Of 30 nationally representative college campuses in the U.S., 17 had COVID-19 outbreaks that spread to neighboring communities as classes resumed for the fall.
The researchers who made the finding suggest the first two weeks of a semester place campuses at high risk of becoming superspreaders.
Mechanical engineering professor Ellen Kuhl, PhD, and colleagues at Stanford selected for the review 10 institutions with the highest case counts in the country, along with 10 of the top public schools ranked annually by U.S. News & World Report and 10 private schools from those same rankings.

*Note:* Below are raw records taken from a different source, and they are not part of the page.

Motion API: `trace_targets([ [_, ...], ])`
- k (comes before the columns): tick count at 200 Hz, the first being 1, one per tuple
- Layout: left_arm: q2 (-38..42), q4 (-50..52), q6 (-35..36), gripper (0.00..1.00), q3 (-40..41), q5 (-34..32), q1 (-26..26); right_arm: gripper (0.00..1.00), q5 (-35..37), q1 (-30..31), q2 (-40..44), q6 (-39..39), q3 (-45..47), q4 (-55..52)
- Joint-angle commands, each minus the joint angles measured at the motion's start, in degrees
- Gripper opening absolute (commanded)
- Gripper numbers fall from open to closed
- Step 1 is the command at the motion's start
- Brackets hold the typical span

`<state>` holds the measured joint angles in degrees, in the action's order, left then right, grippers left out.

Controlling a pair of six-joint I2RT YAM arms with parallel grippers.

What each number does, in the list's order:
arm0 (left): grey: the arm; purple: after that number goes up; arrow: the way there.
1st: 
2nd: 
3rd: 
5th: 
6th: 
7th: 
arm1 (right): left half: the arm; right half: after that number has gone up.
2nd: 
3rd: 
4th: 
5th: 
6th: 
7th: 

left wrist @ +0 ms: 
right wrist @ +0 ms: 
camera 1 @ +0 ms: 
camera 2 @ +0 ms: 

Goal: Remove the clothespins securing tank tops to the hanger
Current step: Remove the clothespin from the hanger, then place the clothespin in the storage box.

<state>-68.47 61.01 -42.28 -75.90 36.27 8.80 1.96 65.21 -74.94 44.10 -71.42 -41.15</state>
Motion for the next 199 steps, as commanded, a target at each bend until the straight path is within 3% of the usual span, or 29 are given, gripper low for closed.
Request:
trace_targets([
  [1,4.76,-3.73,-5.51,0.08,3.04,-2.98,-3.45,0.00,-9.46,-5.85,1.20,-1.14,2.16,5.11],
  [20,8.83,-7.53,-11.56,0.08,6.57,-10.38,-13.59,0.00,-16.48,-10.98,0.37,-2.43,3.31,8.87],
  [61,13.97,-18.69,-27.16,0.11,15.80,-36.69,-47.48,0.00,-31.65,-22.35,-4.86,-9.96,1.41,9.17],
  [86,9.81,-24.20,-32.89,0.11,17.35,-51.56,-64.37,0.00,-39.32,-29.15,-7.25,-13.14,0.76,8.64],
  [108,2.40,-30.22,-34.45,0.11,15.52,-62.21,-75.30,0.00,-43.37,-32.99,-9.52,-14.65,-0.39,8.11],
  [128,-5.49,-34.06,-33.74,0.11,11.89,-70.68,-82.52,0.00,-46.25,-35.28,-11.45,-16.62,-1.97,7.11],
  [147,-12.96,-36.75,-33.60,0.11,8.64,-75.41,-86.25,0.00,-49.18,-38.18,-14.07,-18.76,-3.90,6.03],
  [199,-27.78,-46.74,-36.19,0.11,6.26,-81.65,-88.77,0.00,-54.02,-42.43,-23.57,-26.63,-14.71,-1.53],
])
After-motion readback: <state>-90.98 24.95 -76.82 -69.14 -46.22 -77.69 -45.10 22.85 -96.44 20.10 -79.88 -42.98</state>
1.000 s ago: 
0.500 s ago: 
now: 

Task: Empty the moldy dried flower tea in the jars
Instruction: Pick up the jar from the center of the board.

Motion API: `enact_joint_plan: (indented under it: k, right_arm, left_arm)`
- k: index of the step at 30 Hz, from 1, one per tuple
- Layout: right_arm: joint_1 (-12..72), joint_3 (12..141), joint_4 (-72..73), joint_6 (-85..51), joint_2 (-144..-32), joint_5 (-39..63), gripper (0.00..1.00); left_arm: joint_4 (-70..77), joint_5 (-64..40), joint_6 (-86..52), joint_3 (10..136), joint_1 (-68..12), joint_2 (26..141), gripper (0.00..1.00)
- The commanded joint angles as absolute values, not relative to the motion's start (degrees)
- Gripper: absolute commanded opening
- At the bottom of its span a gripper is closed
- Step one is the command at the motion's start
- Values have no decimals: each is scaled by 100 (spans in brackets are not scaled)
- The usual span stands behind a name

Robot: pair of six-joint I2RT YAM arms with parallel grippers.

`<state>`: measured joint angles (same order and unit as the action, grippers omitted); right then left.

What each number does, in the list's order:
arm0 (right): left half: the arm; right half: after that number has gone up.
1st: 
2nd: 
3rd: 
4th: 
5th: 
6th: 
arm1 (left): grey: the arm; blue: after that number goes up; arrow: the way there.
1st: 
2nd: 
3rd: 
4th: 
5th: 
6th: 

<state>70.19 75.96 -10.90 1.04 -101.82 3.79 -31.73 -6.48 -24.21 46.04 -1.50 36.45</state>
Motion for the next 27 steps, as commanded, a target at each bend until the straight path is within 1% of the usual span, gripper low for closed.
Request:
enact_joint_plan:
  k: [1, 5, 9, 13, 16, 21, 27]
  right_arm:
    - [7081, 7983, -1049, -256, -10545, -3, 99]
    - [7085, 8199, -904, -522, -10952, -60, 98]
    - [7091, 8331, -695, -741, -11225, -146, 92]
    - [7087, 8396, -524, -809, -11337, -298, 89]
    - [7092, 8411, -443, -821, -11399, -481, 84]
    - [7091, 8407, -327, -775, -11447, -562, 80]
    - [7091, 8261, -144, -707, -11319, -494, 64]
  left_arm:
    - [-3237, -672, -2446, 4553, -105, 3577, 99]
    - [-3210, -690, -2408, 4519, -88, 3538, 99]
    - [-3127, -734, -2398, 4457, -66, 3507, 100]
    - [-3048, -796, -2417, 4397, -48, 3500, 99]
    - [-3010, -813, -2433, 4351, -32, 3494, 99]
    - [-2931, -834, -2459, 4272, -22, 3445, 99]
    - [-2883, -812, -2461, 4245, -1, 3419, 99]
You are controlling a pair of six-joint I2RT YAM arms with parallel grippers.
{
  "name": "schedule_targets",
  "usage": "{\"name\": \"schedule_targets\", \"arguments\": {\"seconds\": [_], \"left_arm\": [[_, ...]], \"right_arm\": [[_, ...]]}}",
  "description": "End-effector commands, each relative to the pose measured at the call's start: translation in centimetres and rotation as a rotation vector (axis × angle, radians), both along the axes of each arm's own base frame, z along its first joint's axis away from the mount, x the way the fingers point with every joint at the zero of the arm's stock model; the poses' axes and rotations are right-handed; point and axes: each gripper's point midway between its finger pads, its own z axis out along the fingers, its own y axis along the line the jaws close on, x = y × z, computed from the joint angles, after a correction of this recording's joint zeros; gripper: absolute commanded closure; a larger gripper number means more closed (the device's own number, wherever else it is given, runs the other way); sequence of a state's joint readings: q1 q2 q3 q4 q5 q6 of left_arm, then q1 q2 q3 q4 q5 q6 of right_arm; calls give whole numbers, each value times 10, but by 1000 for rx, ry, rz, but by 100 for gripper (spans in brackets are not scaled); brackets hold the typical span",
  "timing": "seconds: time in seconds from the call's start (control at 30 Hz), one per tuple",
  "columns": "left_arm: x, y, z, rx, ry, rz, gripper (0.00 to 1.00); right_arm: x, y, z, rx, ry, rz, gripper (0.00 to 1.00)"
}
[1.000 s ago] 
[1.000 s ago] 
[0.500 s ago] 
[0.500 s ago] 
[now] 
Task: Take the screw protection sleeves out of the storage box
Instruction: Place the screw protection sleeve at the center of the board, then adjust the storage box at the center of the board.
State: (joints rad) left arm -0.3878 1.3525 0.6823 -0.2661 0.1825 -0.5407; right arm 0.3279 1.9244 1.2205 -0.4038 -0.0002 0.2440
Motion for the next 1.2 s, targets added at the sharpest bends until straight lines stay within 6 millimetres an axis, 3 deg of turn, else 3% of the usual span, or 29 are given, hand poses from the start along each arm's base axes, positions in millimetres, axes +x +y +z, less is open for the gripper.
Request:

The team separated public from private institutions because, as the authors note, public colleges and universities tend to draw more students from local communities while their private counterparts tend to attract more from out of state and abroad.
In their study report, published online Jan. 13 in Computer Methods in Biomechanics and Biomedical Engineering, Kuhl and co-authors show that the institutions with infection spikes at back-to-school time had peak seven-day incidences well above 1,000 infections per 100,000 population members.
That rate, they point out, is an “order of magnitude larger than the nationwide peaks of 70 and 150 during the first and second waves of the pandemic.”
The authors further found the colleges and universities adept at containing and controlling outbreaks on campus soon after the spikes were identified as such.
They attribute this success to campus communities’ well-reported case data, defined move-in dates, online classes, compliance with local regulations and aggressive test-trace-isolate strategies.
“Our results confirm the widespread fear in early fall that colleges could become the new hot spots of COVID-19 transmission,” Lu comments in a news item posted by journal publisher Taylor & Francis. “But, at the same time, college administrators should be applauded for their rapid responses to successfully manage local outbreaks.”
Meanwhile the affected residents nearby were hit harder and for longer stretches of time than the colleges’ staff and students.
“Strikingly, local campus outbreaks rapidly spread across the entire county and triggered a peak in new infections in neighboring communities in more than half of the cases,” Lu says.
“We anticipate that the most important aspect upon campus reopening within the coming weeks [for winter–spring classes] will be the human factor,” Lu adds. “Unfortunately, the fall term has shown that the best of all strategies can become meaningless if people do not follow the recommendations.”
The study is posted in full for free.